Exercise objective -
Pick every line from the data below that contains the string "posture" and copy it.

Raw data -
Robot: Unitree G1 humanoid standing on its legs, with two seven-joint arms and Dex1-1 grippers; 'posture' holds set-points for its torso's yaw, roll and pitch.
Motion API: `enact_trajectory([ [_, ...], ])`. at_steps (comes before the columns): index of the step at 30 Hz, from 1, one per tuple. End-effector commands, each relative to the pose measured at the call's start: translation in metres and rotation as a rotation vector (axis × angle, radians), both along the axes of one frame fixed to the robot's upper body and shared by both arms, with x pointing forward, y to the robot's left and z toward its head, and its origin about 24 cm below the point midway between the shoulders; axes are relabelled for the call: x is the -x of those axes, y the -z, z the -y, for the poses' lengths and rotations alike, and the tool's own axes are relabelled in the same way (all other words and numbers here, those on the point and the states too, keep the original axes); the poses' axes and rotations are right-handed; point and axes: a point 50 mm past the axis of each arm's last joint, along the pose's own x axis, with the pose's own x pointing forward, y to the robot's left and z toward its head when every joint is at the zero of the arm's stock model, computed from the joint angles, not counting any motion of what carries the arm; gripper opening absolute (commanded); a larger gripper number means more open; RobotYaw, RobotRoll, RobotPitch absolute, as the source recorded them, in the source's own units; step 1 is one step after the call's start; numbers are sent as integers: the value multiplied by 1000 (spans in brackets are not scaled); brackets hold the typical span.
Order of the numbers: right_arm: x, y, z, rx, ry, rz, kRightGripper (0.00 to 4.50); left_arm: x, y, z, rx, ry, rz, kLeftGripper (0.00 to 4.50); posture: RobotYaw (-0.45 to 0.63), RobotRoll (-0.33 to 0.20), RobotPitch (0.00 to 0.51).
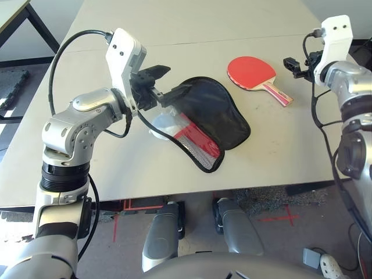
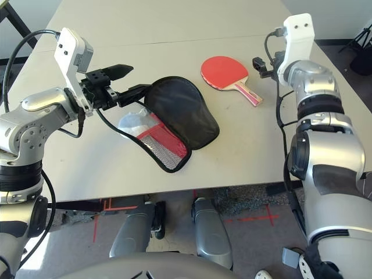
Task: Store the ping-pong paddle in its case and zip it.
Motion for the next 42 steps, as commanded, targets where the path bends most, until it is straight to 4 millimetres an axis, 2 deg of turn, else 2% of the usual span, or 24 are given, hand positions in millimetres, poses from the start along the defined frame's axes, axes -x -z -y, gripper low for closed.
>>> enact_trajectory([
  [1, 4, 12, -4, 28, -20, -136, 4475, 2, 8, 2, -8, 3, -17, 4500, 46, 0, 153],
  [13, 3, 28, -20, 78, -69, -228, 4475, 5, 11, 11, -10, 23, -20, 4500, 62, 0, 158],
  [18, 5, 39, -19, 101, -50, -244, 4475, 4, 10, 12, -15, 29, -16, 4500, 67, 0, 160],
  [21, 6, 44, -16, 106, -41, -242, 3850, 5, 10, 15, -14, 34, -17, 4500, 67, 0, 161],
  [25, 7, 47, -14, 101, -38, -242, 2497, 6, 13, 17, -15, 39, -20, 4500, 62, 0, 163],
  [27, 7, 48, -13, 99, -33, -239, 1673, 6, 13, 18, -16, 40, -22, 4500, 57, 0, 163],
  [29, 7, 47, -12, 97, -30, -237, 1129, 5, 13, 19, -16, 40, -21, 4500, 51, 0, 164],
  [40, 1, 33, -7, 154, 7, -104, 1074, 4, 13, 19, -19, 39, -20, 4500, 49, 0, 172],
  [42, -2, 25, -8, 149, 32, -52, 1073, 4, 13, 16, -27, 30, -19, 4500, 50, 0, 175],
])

Response below -
Robot: Unitree G1 humanoid standing on its legs, with two seven-joint arms and Dex1-1 grippers; 'posture' holds set-points for its torso's yaw, roll and pitch.
Order of the numbers: right_arm: x, y, z, rx, ry, rz, kRightGripper (0.00 to 4.50); left_arm: x, y, z, rx, ry, rz, kLeftGripper (0.00 to 4.50); posture: RobotYaw (-0.45 to 0.63), RobotRoll (-0.33 to 0.20), RobotPitch (0.00 to 0.51).

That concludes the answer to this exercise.